Int J Biol Macromol. 2012 Dec;51(5):1159-66.

Synthesis and characterization of novel nano-chitosan Schiff base and use of lead (II) sensor.[Pubmed: 22982811]

A new kind of nano-chitosan Schiff base ligand (CHNS) with particle size of 34 nm was formed by the reaction between the 2-amino groups of glucosamine residue of nano-chitosan and a 2,5-Dihydroxybenzaldehyde.
METHODS AND RESULTS:
The chemical structures of the nano-chitosan and nano-chitosan Schiff base were characterized by FT-IR spectra, particle sizer, zeta potential, and elemental analysis. A new, simple and effective chemically modified carbon paste electrode with CHNS was prepared and used as a lead (II) sensor. The prepared electrode was characterized using scanning electronic microscopy (SEM-EDX) and cyclic voltammetry (CV). The modified electrode showed only one oxidation peak in the anodic scan at -0.34 V (vs. Ag/AgCl) for the oxidation of lead (II). The dedection limit (LOD) was calculated as 1.36×10(-7) for a 10-min preconcentration time at pH 6.0.

Comptes Rendus Chimie, 2016,20(4): 365-9.

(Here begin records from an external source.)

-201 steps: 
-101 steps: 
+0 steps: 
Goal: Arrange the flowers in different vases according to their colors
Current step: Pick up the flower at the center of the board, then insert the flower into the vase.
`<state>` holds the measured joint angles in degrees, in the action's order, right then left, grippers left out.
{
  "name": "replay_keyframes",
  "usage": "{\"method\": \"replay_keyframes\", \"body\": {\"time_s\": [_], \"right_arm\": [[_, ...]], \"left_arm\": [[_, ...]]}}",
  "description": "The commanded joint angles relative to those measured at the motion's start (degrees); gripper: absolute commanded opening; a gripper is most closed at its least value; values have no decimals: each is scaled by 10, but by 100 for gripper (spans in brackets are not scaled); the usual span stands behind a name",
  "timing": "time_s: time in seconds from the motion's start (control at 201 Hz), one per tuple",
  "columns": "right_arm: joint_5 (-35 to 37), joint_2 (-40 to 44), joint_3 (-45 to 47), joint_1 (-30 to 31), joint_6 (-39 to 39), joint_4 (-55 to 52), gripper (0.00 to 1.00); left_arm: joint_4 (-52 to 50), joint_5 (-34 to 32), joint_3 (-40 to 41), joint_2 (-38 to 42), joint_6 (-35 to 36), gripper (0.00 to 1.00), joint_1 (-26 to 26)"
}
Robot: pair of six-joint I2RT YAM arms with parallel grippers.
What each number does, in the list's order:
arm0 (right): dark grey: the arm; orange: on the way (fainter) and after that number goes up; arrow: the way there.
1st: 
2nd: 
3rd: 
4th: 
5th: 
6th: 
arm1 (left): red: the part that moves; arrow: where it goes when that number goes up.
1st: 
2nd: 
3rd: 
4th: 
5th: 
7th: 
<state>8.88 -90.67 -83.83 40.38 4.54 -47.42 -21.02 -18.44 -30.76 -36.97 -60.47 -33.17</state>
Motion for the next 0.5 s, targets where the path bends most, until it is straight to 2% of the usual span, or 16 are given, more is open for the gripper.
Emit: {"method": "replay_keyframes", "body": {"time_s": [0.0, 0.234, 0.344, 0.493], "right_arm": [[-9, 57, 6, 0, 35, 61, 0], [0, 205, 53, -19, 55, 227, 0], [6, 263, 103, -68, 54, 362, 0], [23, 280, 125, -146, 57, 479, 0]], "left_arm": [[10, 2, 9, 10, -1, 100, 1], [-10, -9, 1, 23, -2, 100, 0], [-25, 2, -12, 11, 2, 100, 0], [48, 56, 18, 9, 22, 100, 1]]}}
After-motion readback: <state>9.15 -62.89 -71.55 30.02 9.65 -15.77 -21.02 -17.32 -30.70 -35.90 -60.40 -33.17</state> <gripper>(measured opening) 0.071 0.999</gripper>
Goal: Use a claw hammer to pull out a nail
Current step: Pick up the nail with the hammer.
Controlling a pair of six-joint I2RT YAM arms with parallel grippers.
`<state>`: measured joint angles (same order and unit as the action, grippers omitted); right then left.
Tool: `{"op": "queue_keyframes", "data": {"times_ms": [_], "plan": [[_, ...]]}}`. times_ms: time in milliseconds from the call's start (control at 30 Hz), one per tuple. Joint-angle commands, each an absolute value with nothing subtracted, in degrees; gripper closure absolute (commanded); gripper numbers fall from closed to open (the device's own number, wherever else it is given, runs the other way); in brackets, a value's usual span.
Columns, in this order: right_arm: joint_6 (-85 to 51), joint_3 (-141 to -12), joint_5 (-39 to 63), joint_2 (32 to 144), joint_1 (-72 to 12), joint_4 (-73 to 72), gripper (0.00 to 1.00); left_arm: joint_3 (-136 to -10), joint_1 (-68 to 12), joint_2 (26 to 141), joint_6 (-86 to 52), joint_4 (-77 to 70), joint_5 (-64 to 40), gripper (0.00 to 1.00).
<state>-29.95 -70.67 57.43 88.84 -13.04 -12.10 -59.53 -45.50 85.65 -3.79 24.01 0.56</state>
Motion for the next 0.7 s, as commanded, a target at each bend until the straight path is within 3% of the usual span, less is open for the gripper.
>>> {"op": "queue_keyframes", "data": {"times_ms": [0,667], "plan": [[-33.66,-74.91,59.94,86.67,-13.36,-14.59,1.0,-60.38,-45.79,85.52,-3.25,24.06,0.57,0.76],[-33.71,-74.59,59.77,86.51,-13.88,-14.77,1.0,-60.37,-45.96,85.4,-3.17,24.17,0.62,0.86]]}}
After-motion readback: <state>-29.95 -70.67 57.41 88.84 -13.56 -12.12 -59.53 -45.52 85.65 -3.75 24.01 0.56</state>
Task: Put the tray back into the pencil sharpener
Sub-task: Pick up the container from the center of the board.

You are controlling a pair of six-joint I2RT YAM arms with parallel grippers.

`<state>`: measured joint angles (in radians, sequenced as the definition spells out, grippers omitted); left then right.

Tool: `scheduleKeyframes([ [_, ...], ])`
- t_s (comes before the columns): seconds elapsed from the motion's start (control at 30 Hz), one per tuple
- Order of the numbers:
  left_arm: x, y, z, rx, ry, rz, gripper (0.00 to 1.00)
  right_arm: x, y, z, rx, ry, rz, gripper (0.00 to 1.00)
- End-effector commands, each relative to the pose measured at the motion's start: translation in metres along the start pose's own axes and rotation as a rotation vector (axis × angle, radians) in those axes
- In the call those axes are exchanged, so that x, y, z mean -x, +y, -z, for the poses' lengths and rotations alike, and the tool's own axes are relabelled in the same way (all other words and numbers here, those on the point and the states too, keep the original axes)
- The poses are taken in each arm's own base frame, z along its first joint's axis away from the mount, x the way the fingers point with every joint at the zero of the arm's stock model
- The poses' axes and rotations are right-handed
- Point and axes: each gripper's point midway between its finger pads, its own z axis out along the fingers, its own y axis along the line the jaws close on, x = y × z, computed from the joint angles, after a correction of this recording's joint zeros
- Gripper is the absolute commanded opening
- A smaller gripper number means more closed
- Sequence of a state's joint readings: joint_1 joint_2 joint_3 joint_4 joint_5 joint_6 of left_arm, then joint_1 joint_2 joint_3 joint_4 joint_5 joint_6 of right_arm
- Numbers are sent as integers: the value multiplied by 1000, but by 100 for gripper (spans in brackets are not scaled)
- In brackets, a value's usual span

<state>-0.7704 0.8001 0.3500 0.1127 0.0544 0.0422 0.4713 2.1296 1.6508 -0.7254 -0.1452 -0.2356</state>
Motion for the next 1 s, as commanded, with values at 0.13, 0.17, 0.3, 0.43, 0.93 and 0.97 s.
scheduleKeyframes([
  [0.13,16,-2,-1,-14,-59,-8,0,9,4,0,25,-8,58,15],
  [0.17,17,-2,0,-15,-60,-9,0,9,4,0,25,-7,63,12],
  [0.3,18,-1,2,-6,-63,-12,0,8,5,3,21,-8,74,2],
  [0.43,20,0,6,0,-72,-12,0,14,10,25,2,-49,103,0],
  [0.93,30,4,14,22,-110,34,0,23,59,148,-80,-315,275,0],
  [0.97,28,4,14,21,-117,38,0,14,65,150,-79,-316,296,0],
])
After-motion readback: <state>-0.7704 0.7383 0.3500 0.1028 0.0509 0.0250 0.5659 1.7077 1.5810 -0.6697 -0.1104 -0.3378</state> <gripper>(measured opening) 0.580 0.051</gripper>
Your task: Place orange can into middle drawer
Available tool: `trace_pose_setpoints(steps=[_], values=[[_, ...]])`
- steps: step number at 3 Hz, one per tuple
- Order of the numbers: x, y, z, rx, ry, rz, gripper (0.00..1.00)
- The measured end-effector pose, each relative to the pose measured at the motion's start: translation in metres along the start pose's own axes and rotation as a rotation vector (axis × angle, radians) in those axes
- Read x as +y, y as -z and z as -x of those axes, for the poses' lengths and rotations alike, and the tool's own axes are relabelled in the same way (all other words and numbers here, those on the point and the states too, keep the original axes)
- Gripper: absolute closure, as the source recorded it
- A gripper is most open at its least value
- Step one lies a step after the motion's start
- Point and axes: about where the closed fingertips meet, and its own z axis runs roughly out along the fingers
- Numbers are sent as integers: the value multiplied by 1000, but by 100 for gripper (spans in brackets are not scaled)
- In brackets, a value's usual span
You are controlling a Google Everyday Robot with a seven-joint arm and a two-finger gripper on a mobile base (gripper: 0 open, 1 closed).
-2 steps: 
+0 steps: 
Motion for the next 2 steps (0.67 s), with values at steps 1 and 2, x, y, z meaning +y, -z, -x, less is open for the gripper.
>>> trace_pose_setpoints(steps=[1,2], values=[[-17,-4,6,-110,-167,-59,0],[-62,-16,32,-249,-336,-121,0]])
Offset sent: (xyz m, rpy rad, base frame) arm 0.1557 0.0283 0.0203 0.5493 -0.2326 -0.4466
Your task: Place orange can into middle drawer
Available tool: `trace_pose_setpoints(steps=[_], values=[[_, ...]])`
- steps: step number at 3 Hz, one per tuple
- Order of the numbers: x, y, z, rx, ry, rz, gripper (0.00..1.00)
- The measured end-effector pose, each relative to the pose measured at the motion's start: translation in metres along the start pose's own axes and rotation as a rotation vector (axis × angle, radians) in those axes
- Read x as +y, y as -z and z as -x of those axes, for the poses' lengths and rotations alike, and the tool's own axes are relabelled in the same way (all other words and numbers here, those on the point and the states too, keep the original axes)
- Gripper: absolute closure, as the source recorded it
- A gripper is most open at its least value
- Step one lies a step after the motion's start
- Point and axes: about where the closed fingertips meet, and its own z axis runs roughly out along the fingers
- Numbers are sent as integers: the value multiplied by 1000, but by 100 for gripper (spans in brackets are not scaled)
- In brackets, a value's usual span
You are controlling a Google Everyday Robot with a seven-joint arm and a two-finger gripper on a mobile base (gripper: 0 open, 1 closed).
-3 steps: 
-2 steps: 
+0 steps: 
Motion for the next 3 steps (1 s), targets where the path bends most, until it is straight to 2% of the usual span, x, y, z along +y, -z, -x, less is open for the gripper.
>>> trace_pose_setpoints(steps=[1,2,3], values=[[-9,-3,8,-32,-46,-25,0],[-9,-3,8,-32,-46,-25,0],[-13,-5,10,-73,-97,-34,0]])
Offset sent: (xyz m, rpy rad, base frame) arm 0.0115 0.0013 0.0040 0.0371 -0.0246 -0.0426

Spectroscopic determination of the dissociation constants of 2,4- and 2,5-dihydroxybenzaldehydes and relationships to their antioxidant activities[Reference: WebLink]

METHODS AND RESULTS:
UV–visible spectra of 2,4-dihydroxybenzaldehyde and 2,5-Dihydroxybenzaldehyde (2,4DHB and 2,5DHB) are recorded in a wide range of pH. The dissociation pK values obtained from these measurements were 6.94 ± 0.03 and 9.28 ± 0.03 for 2,4DHB and 8.42 ± 0.03 and 10.93 ± 0.03 for 2,5DHB.
CONCLUSIONS:
The results indicate that the pH at which the assays for antioxidant capacity measurements are made is very important in light of the hydroxyl group dissociation, because of the different dissociation constants of the different isomers. The percentage of dissociation of each group is essential, the positions of these groups in the ring appearing as a secondary factor.